It can be a big adjustment for a child to enter Kindergarten. There are rules, routines, and lots of structure. Not saying that is a bad thing, but just the way things are in school. Since I'm not sure what was in the letters that were sent home, it makes it a little difficult to answer your question.
With that being said, I would request a meeting with your son's teachers. Find out exactly what behaviors are disruptive. This can vary from one teacher to another. For example, some teachers expect students to stay seated and can't get up unless given permission. Or it might be that your son is not sharing like she expects him to in class.
During your meeting ask her lots of questions such as:
What are your classroom rules?
Which rule(s) is my son breaking?
Is he acting out with other teachers like art, music and PE?
Is he disruptive in the lunchroom, playground or everywhere?
What is her behavior plan?
How can you help her?
Does she want to put your son on a behavior plan and if so, what is it?
Go in with a list and see what she has to say. And think about if you see these same behaviors while he is at home. You may want to ask other adults who are close to your son if they see these behaviors as well.
If you have time, volunteer in the classroom. You can then see for yourself how your son is acting. Once you know exactly what the problem is, you can help your son correct his behavior and give him alternatives ways to handle situations.
If you'd like to respond and give us more information, we can give you more ideas and suggestions on how to help your son. Good luck!
I feel for many Males there is stress in the form of more aggression and firmness given them in media, peers at school, etc. Academics and the fun of learning requires more ease of nature, lower average stress, and more delicate care. I feel in today's more authoritarian world, boys will be given more authoritarian styles and less ease of nature and care support. The book "Psychology of Sex Differences" talks about this differential treatment beginning at a young age.
There is in fact a growing Male Crisis. Many educators are attempting to say boys learn differently, mature more slowly, need more activity, and develop fine motor skills more slowly. I feel these problems are more stress related and not genetic in nature. I hope we can learn to see how differential treatment in society is creating many of those problems or a big social problem, not a genetic problem.

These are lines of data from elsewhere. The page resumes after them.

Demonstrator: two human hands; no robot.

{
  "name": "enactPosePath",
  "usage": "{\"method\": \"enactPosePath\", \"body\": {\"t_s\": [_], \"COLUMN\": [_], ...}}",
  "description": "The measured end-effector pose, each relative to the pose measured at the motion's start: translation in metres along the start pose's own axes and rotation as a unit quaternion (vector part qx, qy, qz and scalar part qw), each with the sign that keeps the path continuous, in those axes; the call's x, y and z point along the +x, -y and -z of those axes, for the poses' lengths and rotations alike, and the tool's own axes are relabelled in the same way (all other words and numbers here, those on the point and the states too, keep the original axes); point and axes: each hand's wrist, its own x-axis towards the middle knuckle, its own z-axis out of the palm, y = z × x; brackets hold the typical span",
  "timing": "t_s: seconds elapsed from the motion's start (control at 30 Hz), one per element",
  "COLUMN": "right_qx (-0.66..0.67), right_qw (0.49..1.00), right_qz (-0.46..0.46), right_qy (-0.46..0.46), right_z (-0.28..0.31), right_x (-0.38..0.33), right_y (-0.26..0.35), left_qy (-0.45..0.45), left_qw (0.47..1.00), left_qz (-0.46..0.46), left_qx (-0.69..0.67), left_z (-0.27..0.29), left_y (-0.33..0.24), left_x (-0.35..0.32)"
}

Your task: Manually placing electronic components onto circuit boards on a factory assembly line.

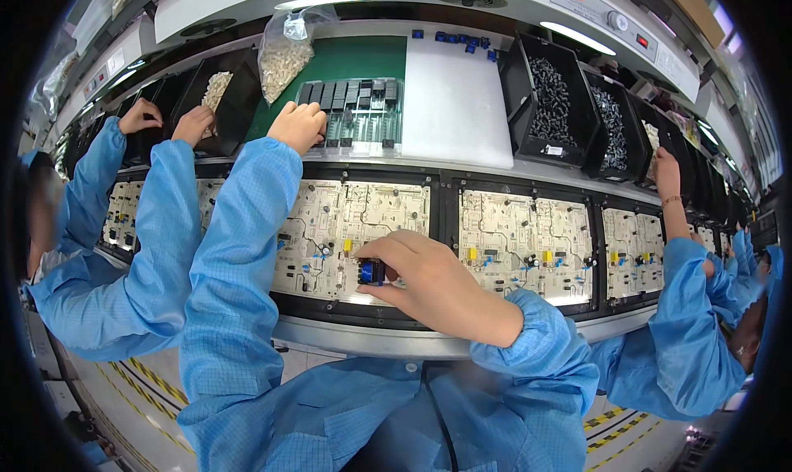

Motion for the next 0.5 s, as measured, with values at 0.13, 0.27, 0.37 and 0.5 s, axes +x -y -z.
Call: {"method": "enactPosePath", "body": {"t_s": [0.13,0.27,0.37,0.5], "right_qx": [0.009,0.005,0.000,0.005], "right_qw": [1.000,1.000,1.000,1.000], "right_qz": [-0.022,-0.023,-0.029,-0.019], "right_qy": [0.001,-0.006,-0.004,-0.007], "right_z": [-0.0013,-0.0036,-0.0036,-0.0053], "right_x": [-0.0009,-0.0013,-0.0022,-0.0023], "right_y": [-0.0009,-0.0006,0.0016,0.0015], "left_qy": [0.020,0.007,0.010,0.001], "left_qw": [1.000,1.000,1.000,1.000], "left_qz": [0.016,0.019,0.005,0.005], "left_qx": [-0.017,-0.009,-0.017,0.008], "left_z": [-0.0021,-0.0017,0.0020,-0.0036], "left_y": [-0.0023,-0.0021,-0.0024,-0.0005], "left_x": [0.0008,0.0013,0.0009,0.0001]}}
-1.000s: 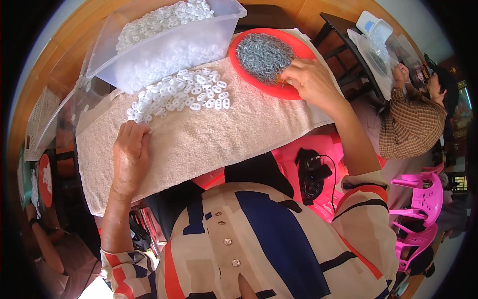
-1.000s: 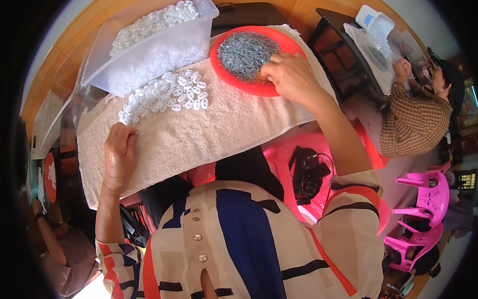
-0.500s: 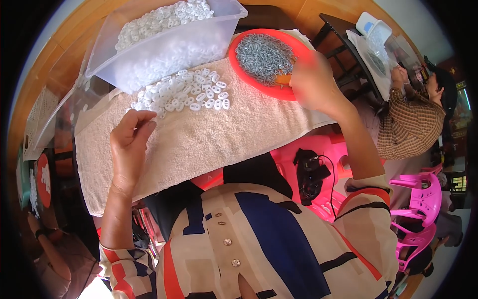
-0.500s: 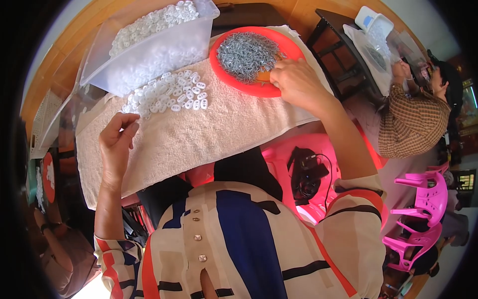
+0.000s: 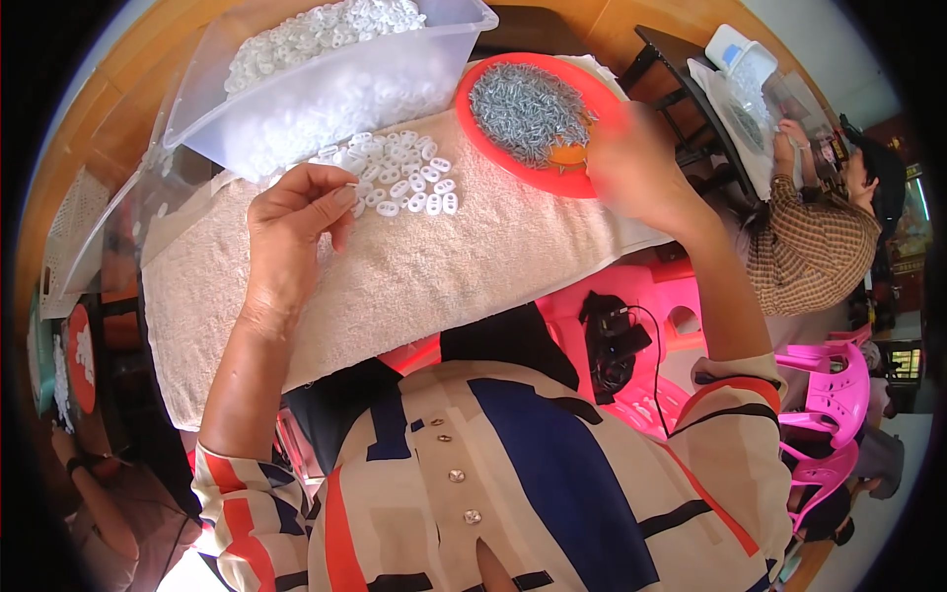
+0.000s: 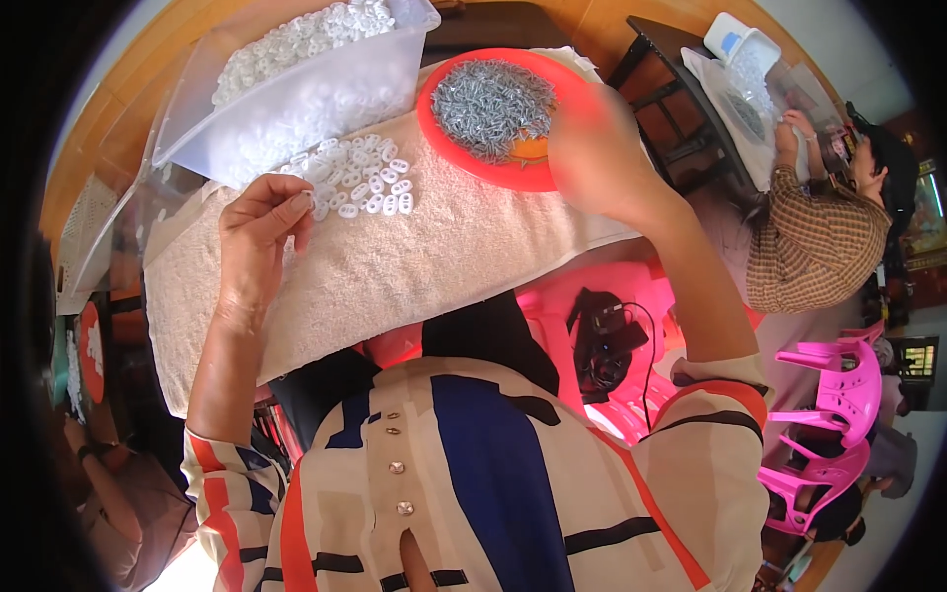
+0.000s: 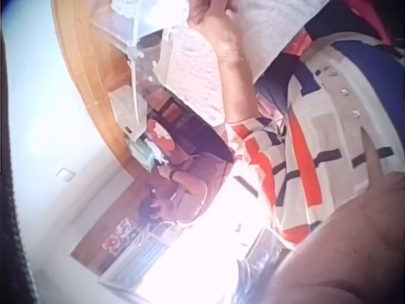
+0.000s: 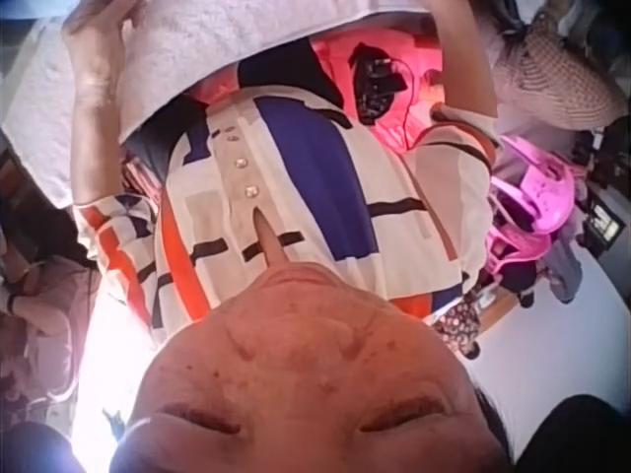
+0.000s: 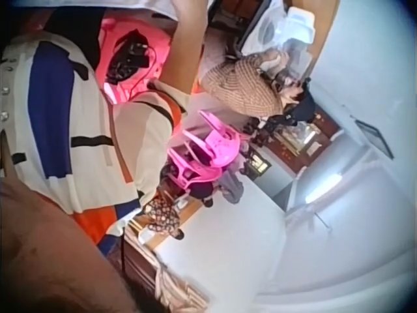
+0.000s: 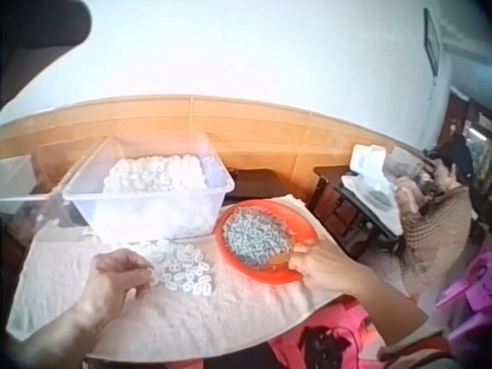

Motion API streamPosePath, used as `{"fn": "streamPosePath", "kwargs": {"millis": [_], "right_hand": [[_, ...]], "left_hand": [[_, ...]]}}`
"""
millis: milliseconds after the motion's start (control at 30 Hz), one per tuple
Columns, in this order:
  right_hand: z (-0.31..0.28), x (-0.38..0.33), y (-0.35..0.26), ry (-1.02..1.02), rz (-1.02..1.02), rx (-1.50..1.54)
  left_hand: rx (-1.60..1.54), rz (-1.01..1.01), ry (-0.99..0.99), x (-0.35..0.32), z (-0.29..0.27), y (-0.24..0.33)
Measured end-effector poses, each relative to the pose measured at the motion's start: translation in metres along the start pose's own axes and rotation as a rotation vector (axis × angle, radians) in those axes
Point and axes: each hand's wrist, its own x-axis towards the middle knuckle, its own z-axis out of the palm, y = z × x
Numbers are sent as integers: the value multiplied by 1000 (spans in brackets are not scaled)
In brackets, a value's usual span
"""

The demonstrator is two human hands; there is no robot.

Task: Assembling small metal pins into white plastic circular components at a manual workstation.

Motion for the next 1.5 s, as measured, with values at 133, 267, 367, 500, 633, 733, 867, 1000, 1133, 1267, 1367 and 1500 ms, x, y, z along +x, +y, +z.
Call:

I hope we can all begin to use more ease of nature, care, and more softness when teaching students especially Males. I feel we are presently creating more tension and so more behavior in school by differential treatment
Some children over react to their environment. They may be hyper sensitive to noise, light, and texture (all or just one). It may be helpful to ask the teacher when the disruptive behavior happens. For instance, children who are not comfortable with light touch do not do well in circle time or in line with other children who may bump them accidentally. They need to be placed at the end of the circle line or the very back of the line. Their behavior may worsen after lunch (noise and texture) or playground (can't settle down easily). An occupational therapist can help you if your child is having difficutly with environmental sensations. Good books about this subject: Sensational Kids by Lucy Jane Miller and Out of Sync Child by Kranowitz
I am Jennifer Morgan. Your son needs a challenge. Ask the teacher to give him 'a resonsiblity task' for each period. This could be checking who is absent. This will change from being disruptive to one who is held in a lot of esteem by the other learners. His self-esteem will grow.
I have tried this with a teenage learner. He was also allowed to call me by my first name. All this made a huge difference. In fact the teenager was a sweet young man and never gave any problems in class, once he was given responsibility.